Dichtes Gedränge vor den Puffern
Lecker duftend wurde die Kartoffel auch am Stand vom "Lions Club Delmenhorst" verarbeitet. In einer Schwenkpfanne mit einem Durchmesser von 1,70 Metern wurden im Akkord etliche Kartoffelpuffer gebraten, um das dichte Gedränge vor der Bude bewerkstelligen zu können. Wenn so eine rohe Kartoffel, wie die von Dietrich Moorschlatt, in die fleißigen Hände der ehrenamtlichen Helfer gerät, wird sie zunächst zerkleinert. Zusammen mit anderen Zutaten wird diese Masse zu einem leckeren Schmaus gebraten, der augenscheinlich vielen schmeckt, erzählt Andreas Baumann, Vizepräsident des Lions Club.

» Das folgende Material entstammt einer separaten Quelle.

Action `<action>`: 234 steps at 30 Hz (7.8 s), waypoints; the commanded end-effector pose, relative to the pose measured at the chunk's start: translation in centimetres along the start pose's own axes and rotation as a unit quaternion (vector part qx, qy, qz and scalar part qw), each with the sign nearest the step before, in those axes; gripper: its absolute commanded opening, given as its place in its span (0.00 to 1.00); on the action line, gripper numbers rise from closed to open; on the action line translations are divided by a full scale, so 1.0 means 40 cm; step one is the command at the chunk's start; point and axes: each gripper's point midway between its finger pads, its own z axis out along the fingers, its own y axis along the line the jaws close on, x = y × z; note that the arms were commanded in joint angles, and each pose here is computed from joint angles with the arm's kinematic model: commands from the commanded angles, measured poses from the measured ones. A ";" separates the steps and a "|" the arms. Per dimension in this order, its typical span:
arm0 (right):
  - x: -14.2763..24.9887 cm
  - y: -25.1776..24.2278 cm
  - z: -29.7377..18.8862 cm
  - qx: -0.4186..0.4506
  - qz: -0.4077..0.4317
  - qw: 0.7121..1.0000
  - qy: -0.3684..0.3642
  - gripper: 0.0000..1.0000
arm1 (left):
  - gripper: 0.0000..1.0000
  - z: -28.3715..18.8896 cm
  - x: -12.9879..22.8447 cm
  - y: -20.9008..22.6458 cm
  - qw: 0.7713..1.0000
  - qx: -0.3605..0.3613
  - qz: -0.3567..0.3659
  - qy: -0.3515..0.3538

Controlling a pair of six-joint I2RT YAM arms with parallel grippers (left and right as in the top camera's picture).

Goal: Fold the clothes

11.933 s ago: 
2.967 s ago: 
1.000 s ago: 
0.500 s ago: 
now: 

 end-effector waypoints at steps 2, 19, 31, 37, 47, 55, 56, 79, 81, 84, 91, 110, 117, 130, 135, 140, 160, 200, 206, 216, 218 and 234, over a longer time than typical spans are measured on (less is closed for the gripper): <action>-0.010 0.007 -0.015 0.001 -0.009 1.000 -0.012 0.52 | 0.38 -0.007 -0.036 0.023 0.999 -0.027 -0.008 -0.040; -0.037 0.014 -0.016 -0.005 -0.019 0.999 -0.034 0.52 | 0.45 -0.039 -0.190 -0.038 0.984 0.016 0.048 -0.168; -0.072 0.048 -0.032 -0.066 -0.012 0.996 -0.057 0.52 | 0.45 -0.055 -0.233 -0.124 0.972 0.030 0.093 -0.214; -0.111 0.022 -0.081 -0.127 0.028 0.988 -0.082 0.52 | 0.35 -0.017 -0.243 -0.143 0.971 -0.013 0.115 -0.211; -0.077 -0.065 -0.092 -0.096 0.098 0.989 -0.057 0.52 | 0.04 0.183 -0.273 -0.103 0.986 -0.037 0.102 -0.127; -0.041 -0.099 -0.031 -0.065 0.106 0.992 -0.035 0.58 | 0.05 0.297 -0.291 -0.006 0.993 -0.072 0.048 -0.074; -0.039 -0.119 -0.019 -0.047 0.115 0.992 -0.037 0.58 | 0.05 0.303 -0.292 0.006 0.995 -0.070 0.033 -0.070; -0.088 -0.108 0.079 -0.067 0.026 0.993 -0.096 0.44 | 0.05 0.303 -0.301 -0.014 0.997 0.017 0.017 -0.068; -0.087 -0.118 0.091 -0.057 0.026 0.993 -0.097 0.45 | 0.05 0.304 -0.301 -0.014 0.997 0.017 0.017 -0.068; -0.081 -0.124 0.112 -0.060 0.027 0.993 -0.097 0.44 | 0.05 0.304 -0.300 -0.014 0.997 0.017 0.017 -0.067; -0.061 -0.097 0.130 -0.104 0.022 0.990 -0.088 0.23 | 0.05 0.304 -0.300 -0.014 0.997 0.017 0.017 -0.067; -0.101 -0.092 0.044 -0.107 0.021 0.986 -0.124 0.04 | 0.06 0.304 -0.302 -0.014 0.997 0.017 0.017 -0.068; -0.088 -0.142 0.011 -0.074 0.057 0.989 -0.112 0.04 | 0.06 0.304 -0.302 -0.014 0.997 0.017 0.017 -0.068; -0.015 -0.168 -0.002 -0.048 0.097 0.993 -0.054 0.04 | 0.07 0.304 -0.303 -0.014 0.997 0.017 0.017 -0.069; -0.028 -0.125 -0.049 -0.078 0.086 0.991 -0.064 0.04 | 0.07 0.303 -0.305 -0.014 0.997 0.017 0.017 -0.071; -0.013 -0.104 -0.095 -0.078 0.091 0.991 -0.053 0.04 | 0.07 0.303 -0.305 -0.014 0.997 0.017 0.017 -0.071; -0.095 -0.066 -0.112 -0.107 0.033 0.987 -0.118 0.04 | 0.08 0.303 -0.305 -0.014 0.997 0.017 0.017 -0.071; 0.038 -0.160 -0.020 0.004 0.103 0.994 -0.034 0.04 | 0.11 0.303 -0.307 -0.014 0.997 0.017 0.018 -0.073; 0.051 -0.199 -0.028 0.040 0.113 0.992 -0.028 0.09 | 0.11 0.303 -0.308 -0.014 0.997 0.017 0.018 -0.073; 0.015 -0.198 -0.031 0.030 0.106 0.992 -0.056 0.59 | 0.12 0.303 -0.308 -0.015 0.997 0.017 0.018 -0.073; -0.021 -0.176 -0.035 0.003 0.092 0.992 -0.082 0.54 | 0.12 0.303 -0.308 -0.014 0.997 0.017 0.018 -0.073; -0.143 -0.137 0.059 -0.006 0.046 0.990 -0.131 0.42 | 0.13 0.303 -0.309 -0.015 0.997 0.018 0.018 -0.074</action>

"Diese langen Schlangen sind eigentlich üblich. Es geht sogar so weit, dass Leute extra kommen, weil sie gehört haben, dass wir wieder Puffer verkaufen. Das habe ich nun schon mehrfach gehört", freut sich Baumann über das große Interesse an dem Kartoffel-Gericht. Groß sind auch die Mengen, die an einem Tag am Kartoffelfest verbraucht werden. 100 bis 150 Kilo Kartoffeln sowie 100 bis 150 Eier haben die ehrenamtlichen Mitglieder für ihren beliebten Puffer zubereitet, sagt er.
Wem bei den doch recht kühlen Temperaturen doch eher nach etwas heißem zumute war, der konnte sich an der Verkaufsbude der Gastronomie Schierenbeck mit einer Schale Kartoffelsuppe aufwärmen. Und für diejenigen, die sich nicht mehr bis November gedulden wollten, gab es hausgemachten Grünkohl. "Grünkohl kann man doch immer essen", fand ein hungriger Kunde. Bis zum Halloween-Fest ist ebenfalls noch ein wenig Zeit, doch auch dafür hielt das Kartoffelfest schon etwas bereit. Zierkürbisse und typische orange Gewächse mit gruseligen Schlitzaugen und spitzen Zähnen konnten von den Besuchern an mehreren Ständen ergattert werden.
Auch die Läden in der Stadt hatten gestern für einen kleinen oder größeren Einkaufsbummel geöffnet. In der City allerdings nur unter der Voraussetzung, dass noch genügend Geduld vorhanden war. Schließlich ging es sowohl zwischen den Buden des Kartoffelfestes als auch in der Fußgängerzone nur schleppend voran. Doch bei gefüllten Bäuchen mit allerlei Leckereien von der Kartoffel, dürfte das nur wenigen der Kartoffel-Freunde auf den Magen geschlagen haben.